Die Segmente und ihre Geschichte sollen in einem lebendigen Prozess alle Jahrgänge der Schule begleiten zumal sich Anknüpfungspunkte in den Lehrplänen der verschiedenen Jahrgänge ergeben.
Die Schule stellt sich vor, dass die Einweihung der Texttafel mit einem kleinen Fest mit Musik und Catering von der Schule am 03. Oktober 2020 erfolgen soll. Bei diesem Event sollen auch Schüler zu Wort kommen und der besondere persönliche Bezug zwischen Schule und dem Spender der Segmente veranschaulicht werden.
Um den Prozess weiter zu bringen hat Herr Schrimpf sich einen Kostenvoranschlag eines lokalen Steinmetzes eingeholt, der bei 500,00 € liegt und einen Zeitumfang von Beauftragung bis Aufstellung von vier Wochen veranschlagt.

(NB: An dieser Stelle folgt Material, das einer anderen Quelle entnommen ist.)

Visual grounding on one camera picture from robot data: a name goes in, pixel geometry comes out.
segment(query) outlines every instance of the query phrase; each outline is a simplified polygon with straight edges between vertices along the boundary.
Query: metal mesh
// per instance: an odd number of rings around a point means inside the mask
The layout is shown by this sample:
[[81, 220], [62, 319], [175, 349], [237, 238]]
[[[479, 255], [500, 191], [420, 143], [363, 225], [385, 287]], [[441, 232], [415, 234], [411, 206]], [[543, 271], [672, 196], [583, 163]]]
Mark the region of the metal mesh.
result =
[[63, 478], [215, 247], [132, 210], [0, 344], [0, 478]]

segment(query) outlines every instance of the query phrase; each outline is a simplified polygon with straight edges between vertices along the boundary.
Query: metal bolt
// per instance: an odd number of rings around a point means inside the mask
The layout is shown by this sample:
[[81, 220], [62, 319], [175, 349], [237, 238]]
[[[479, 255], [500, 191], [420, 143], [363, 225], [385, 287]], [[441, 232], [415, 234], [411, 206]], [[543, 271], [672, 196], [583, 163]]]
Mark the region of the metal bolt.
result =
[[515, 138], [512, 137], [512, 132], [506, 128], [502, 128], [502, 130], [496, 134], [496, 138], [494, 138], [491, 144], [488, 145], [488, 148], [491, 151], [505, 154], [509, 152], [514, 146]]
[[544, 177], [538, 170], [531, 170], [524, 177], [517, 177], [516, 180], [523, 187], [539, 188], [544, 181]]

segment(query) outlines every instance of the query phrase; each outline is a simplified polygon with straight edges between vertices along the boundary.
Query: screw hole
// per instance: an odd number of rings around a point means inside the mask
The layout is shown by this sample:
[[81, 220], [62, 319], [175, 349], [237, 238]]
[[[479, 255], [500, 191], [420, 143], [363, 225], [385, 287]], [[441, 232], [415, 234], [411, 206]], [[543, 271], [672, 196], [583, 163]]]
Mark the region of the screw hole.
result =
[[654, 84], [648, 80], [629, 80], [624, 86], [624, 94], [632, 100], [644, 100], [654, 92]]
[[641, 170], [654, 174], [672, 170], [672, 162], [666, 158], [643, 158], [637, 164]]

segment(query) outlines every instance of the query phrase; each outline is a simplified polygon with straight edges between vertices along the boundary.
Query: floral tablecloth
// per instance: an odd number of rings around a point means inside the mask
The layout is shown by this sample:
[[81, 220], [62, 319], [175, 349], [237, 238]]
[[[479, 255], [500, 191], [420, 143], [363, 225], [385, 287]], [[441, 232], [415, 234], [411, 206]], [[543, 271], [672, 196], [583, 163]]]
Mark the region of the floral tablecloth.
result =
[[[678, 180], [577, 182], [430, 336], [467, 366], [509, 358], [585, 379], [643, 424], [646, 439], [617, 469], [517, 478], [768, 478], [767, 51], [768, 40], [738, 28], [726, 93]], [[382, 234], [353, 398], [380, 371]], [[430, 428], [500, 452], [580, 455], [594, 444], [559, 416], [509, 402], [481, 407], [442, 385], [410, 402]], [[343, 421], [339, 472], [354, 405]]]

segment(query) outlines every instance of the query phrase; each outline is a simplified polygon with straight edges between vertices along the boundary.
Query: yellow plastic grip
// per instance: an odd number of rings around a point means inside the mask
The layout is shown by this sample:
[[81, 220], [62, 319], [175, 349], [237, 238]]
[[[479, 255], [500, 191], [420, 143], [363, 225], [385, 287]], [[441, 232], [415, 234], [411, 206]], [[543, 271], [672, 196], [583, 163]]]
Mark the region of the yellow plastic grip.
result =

Allerdings benötigt die Schule Unterstützung bei einigen noch offenen Fragen wie z. B. ob für den Stein eine Ausschreibung erfolgen muss, ob der Stadtbezirksrat sich beim Aussuchen des Steins beteiligen will, ob es die Möglichkeit gibt einen QR-Code zu installieren; die digitalen Möglichkeiten wären in der Schule vorhanden.
Frau Jaschinski-Gaus weist darauf hin, dass der vorliegende Text noch eines Feinschliffs bedürfe. Es wird angedacht, dass Mitglieder des Stadtbezirksrates und einige am Projekt beteiligte Schüler sich dazu in der Schule treffen sollten, sobald die Corona-Vorschriften ein solches Treffen zulassen.
Frau Boldt-Stülzebach erläutert gleich zu Beginn, dass es sich bei den fraglichen Segmenten um Teile der Grenzsperranlagen aus dem Harz handele und nicht um Mauersegmente. Der Begriff bezieht sich zwingend auf die Mauer in Berlin.
Folgende Fragen zu den Segmenten sollte der Text ihrer Ansicht nach beantworten:
- Was ist das?
- Wo kommt das her?
- Wer hat das hergebracht?
- Warum ist das bunt?
Alle weiteren Informationen könnten über einen QR-Code abgefragt werden, der durchaus auch auf die städtische Internetseite zur Erinnerungskultur leiten könnte.
Der ausgesuchte Stein muss fundamentiert werden, wofür es Genehmigungen braucht und eine Klärung, wer künftig die Verkehrssicherungspflicht übernimmt. Bei all diesen Fragen wäre der Fachbereich Kultur und Wissenschaft zu Hilfestellungen und auch einer finanziellen Kooperation bereit. Fördergelder können allerdings nicht mehr gewährt werden, weil die Beantragungsfristen verstrichen sind.
Herr Schrimpf wird sich mit Frau Dr. Boldt-Stülzebach und Frau Jaschinski-Gaus für das weitere Vorgehen in Verbindung setzen.
Wegen der Einschränkungen durch die Corona-Pandemie hat Frau Jaschinski-Gaus keine weiteren Mitteilungen zu machen.